## REQUIRED WORK
Each line of the listing below must be returned exactly.

## DATA EXTRACT
--------------------------------
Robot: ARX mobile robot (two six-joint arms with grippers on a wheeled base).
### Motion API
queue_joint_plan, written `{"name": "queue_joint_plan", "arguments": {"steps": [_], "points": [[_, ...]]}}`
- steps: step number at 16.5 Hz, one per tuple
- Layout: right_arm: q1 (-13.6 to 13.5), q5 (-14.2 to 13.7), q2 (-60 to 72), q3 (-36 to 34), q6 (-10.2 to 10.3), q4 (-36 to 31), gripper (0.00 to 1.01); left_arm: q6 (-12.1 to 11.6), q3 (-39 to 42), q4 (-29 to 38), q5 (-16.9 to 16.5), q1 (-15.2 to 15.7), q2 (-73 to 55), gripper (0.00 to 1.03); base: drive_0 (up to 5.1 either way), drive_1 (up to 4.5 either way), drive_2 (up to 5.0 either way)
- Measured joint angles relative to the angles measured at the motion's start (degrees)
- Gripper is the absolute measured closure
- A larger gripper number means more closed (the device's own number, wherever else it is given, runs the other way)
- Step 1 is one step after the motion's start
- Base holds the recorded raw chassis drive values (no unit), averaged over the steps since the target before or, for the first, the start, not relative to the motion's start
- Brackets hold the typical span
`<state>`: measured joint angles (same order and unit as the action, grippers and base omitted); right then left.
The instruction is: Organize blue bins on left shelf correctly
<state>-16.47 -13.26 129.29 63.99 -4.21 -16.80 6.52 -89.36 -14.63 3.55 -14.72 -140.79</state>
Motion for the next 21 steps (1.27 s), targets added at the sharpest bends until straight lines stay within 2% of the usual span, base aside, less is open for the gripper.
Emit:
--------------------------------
## ANSWER FOR THE TASK
Robot: ARX mobile robot (two six-joint arms with grippers on a wheeled base).
### Motion API
queue_joint_plan, written `{"name": "queue_joint_plan", "arguments": {"steps": [_], "points": [[_, ...]]}}`
- steps: step number at 16.5 Hz, one per tuple
- Layout: right_arm: q1 (-13.6 to 13.5), q5 (-14.2 to 13.7), q2 (-60 to 72), q3 (-36 to 34), q6 (-10.2 to 10.3), q4 (-36 to 31), gripper (0.00 to 1.01); left_arm: q6 (-12.1 to 11.6), q3 (-39 to 42), q4 (-29 to 38), q5 (-16.9 to 16.5), q1 (-15.2 to 15.7), q2 (-73 to 55), gripper (0.00 to 1.03); base: drive_0 (up to 5.1 either way), drive_1 (up to 4.5 either way), drive_2 (up to 5.0 either way)
- Measured joint angles relative to the angles measured at the motion's start (degrees)
- Gripper is the absolute measured closure
- A larger gripper number means more closed (the device's own number, wherever else it is given, runs the other way)
- Step 1 is one step after the motion's start
- Base holds the recorded raw chassis drive values (no unit), averaged over the steps since the target before or, for the first, the start, not relative to the motion's start
- Brackets hold the typical span
`<state>`: measured joint angles (same order and unit as the action, grippers and base omitted); right then left.
The instruction is: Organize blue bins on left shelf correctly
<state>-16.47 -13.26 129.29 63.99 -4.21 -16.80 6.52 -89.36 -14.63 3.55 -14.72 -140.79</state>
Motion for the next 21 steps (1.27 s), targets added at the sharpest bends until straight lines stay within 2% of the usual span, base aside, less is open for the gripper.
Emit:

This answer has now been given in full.